Polling and Flush Cooldown

The frontend uses two mechanisms to check for MT messages to deliver:

  1. Periodic polling (rtimer) - Kamailio's rtimer module triggers Database_flush() at a fixed interval (configured in kamailio.cfg). The default interval is 2 seconds.

  2. Event-driven flushing - When a UAC response is received that doesn't match a tracked MT SMS (e.g. an MO-SMS ACK reply), Database_flush() is also called immediately.

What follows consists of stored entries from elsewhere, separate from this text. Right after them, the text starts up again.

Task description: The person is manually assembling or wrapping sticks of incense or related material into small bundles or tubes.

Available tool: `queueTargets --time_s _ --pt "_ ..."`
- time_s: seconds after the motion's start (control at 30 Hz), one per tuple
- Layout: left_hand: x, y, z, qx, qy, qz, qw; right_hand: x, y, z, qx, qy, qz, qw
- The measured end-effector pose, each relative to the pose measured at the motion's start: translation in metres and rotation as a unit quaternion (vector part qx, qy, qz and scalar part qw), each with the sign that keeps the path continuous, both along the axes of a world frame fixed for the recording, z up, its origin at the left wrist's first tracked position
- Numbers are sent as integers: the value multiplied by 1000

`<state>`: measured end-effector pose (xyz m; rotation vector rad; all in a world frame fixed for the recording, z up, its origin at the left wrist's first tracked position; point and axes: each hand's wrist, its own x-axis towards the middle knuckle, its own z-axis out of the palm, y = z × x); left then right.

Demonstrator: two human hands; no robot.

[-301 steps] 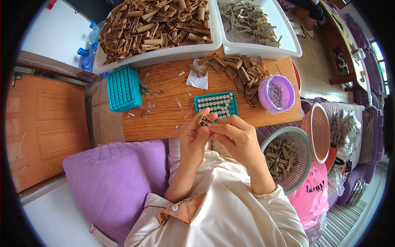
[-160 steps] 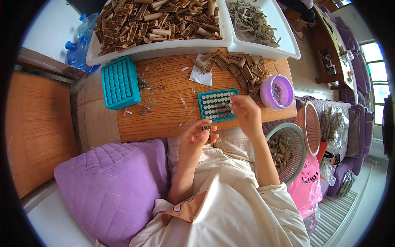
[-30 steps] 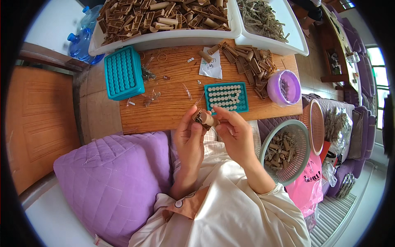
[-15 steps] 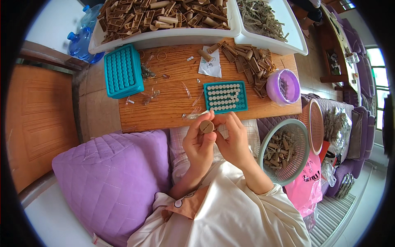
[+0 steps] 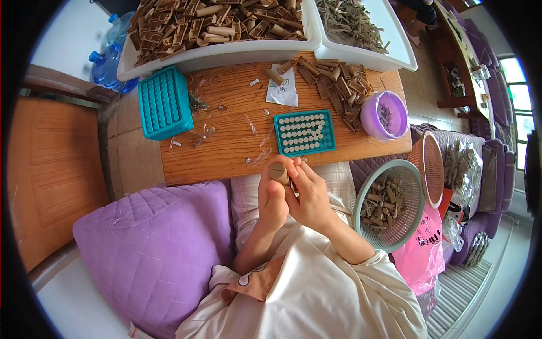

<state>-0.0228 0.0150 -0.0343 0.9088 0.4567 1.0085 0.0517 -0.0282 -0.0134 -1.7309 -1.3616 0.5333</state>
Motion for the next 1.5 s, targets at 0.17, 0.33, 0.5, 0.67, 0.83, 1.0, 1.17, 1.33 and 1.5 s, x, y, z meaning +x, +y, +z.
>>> queueTargets --time_s 0.17,0.33,0.5,0.67,0.83,1.0,1.17,1.33,1.5 --pt "0 3 -12 -75 -55 -74 993 21 -1 1 -4 -12 -3 1000" --pt "0 8 -10 -136 -126 -63 981 118 -18 46 -212 176 242 931" --pt "-4 8 -13 -119 -126 -136 975 221 -18 15 -131 -112 -238 956" --pt "1 4 0 -70 -63 -170 981 253 -2 -7 -273 -248 -192 909" --pt "-1 0 -9 -47 -60 -177 981 255 6 -18 -322 -292 -155 887" --pt "1 0 -9 -164 -196 -223 941 256 -6 -9 -254 -281 -177 908" --pt "3 1 -5 -259 -265 -218 903 237 -10 16 -188 -240 -217 927" --pt "-3 2 -8 -363 -221 -184 886 193 -7 37 -111 -52 -192 974" --pt "-7 0 -11 -362 -151 -199 898 95 8 39 1 216 48 975"
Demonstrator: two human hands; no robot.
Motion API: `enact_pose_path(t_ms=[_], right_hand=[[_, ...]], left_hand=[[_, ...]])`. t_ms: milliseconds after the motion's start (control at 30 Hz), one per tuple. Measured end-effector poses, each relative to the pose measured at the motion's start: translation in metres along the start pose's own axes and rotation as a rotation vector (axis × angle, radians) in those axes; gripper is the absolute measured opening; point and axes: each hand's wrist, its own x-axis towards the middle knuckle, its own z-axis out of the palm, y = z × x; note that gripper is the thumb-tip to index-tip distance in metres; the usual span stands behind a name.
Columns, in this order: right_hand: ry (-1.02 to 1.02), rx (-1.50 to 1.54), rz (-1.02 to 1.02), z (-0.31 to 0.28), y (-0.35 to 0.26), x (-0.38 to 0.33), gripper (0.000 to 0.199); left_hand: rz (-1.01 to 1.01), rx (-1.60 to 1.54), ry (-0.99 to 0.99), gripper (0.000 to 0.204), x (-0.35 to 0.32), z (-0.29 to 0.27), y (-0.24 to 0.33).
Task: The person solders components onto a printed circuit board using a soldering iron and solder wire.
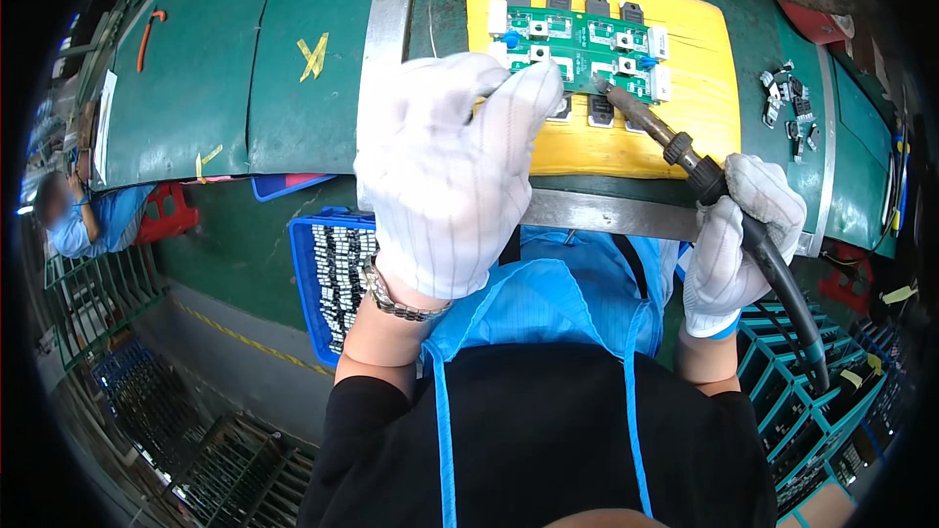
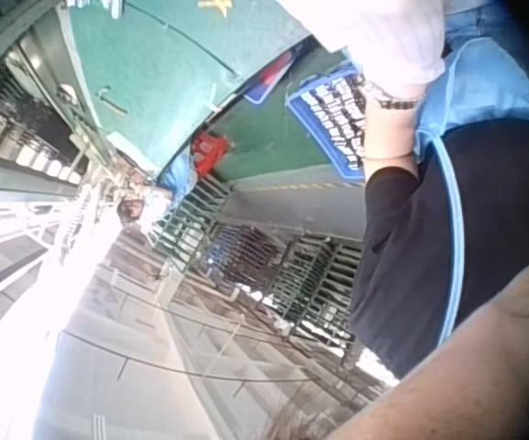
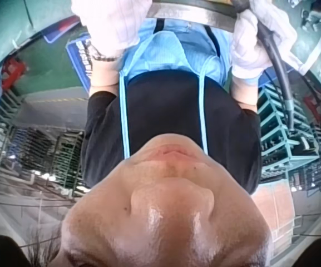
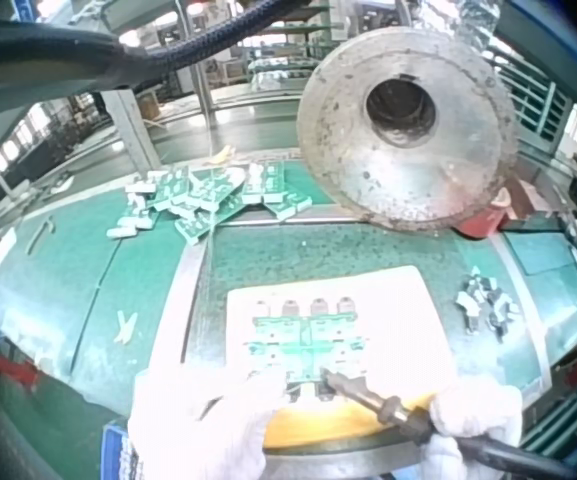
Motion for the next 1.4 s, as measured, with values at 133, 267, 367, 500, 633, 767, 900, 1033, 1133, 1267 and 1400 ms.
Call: enact_pose_path(t_ms=[133, 267, 367, 500, 633, 767, 900, 1033, 1133, 1267, 1400], right_hand=[[0.014, 0.077, 0.059, -0.004, 0.002, -0.001, 0.025], [0.070, 0.058, 0.119, -0.014, 0.006, -0.014, 0.027], [0.079, 0.054, 0.057, -0.008, 0.004, -0.011, 0.027], [0.027, -0.008, -0.014, -0.003, 0.002, -0.003, 0.026], [-0.001, 0.016, -0.025, -0.004, 0.002, -0.001, 0.026], [-0.010, 0.020, -0.028, -0.004, 0.002, 0.000, 0.025], [0.034, 0.028, -0.017, -0.002, 0.003, -0.002, 0.024], [0.020, 0.036, -0.011, -0.003, 0.000, 0.001, 0.022], [-0.041, 0.024, -0.018, -0.005, 0.000, 0.002, 0.020], [0.185, 0.178, 0.019, -0.003, 0.007, -0.009, 0.023], [0.071, 0.077, -0.002, -0.006, 0.003, -0.006, 0.025]], left_hand=[[-0.118, 0.099, 0.010, 0.032, 0.002, -0.013, 0.008], [-0.100, -0.040, -0.084, 0.034, -0.001, -0.015, 0.003], [-0.064, -0.029, -0.065, 0.036, 0.001, -0.010, 0.006], [-0.074, -0.034, -0.071, 0.034, 0.001, -0.005, 0.008], [-0.062, -0.039, -0.076, 0.032, 0.001, -0.005, 0.009], [-0.071, -0.028, -0.058, 0.033, -0.002, -0.003, 0.007], [-0.028, -0.042, -0.065, 0.033, 0.000, 0.003, 0.006], [-0.050, -0.064, -0.060, 0.032, 0.000, 0.005, 0.007], [-0.106, -0.134, -0.004, 0.031, 0.002, 0.003, 0.009], [-0.145, -0.167, -0.043, 0.030, 0.006, -0.008, 0.010], [-0.136, -0.141, -0.027, 0.029, 0.004, 0.000, 0.012]])
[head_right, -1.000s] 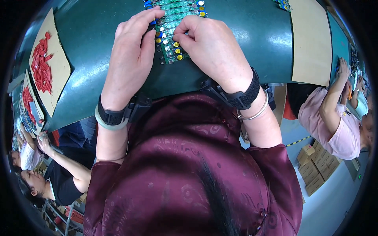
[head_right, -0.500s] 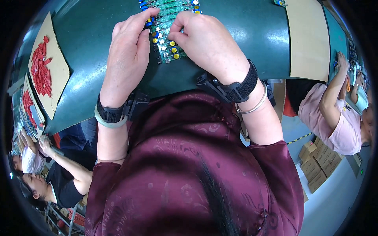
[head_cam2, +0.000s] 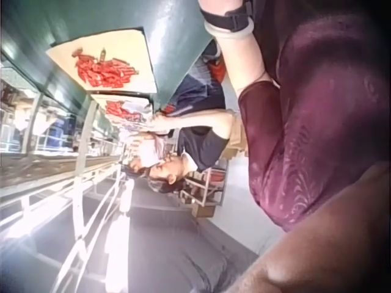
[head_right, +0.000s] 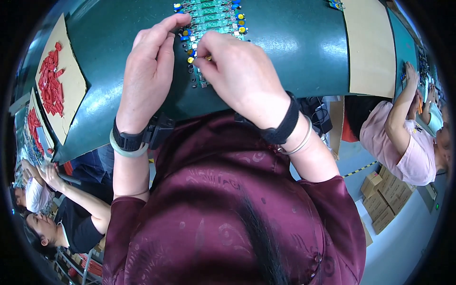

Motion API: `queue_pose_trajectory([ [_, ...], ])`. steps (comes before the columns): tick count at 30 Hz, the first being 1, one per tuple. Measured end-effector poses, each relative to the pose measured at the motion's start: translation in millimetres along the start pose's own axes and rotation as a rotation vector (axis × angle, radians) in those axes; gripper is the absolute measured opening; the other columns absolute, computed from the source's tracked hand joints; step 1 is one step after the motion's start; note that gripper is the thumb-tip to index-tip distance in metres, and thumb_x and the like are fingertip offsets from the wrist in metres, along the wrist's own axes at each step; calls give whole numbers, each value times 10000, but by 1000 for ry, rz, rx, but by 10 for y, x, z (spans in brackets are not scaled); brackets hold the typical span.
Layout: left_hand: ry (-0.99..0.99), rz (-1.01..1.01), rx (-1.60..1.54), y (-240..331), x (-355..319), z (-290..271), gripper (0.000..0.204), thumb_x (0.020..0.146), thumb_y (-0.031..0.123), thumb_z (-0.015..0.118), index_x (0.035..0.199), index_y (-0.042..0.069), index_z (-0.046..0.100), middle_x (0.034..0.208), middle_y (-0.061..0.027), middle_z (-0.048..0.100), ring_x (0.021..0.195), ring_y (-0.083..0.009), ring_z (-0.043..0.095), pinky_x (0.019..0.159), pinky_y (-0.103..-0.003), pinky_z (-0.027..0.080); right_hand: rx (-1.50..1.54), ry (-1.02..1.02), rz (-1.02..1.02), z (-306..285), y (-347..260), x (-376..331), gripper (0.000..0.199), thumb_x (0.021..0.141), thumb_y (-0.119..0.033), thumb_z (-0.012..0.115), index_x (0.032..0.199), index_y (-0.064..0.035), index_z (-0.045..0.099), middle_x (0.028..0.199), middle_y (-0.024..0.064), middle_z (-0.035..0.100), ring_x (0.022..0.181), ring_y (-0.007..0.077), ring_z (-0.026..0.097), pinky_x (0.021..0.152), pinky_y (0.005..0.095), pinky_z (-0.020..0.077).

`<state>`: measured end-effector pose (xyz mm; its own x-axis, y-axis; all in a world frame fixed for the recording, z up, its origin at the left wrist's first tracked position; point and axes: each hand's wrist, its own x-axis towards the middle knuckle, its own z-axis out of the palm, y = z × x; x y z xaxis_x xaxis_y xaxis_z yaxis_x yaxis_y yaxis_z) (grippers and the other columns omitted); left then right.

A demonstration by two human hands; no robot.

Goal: The recorder uses a utility knife to prepare component strips and then manually inserts components into a printed circuit board.

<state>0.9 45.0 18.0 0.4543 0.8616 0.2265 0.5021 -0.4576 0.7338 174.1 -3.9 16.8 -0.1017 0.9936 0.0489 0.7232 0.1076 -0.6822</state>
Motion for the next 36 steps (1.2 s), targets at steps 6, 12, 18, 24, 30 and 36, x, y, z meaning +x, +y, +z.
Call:
queue_pose_trajectory([
  [6,-17,139,95,-173,63,26,341,936,-50,489,1224,58,637,1237,-105,664,1105,-280,576,993,-353,464,-156,47,-14,133,-149,-26,162,873,-165,707,947,-57,613,791,102,655,678,309,640,622,404,508],
  [12,-87,100,94,-147,16,11,348,865,-95,444,1146,34,604,1322,-114,625,1169,-301,535,1043,-382,425,-175,37,10,140,-122,-23,149,868,-166,698,947,-63,625,846,113,671,754,329,666,655,424,525],
  [18,-104,94,87,-157,22,12,375,838,-108,418,1139,34,590,1367,-113,599,1202,-309,511,1069,-389,404,-116,23,-25,143,-134,-16,157,864,-171,702,946,-61,624,852,103,675,759,325,670,656,422,533],
  [24,-107,97,74,-168,14,8,383,835,-110,418,1138,43,597,1382,-111,590,1218,-307,501,1079,-386,395,-315,49,79,229,-281,-14,148,862,-177,704,929,-67,630,847,100,675,761,326,674,654,415,546],
  [30,-97,97,76,-167,-3,24,378,838,-110,422,1120,57,610,1387,-109,586,1222,-306,500,1077,-387,395,-276,64,79,198,-256,-23,166,860,-166,708,964,-58,637,824,111,667,716,319,668,639,396,547],
  [36,-115,82,142,-88,-31,37,248,861,-38,514,1049,63,640,1399,-104,571,1230,-329,491,1066,-413,396,-69,183,1,68,-34,-47,154,864,-79,704,998,-30,648,774,90,640,625,195,625,600,310,512],
])
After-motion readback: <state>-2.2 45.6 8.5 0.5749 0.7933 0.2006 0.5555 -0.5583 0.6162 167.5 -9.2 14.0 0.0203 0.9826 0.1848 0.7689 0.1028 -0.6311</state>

To prevent these two mechanisms from overlapping and making redundant API calls, a flush cooldown is implemented using a shared timestamp file (/tmp/smsc_ims_last_flush). Every call to Database_flush() writes the current timestamp to this file. Before the rtimer fires, it checks the file's modification time - if a flush occurred within the last FLUSH_COOLDOWN seconds (default: 1 second), the rtimer poll is skipped.

This shared file approach is necessary because Kamailio spawns multiple worker processes, each with its own Python interpreter. Instance variables are not shared across processes, so the file acts as cross-process shared state.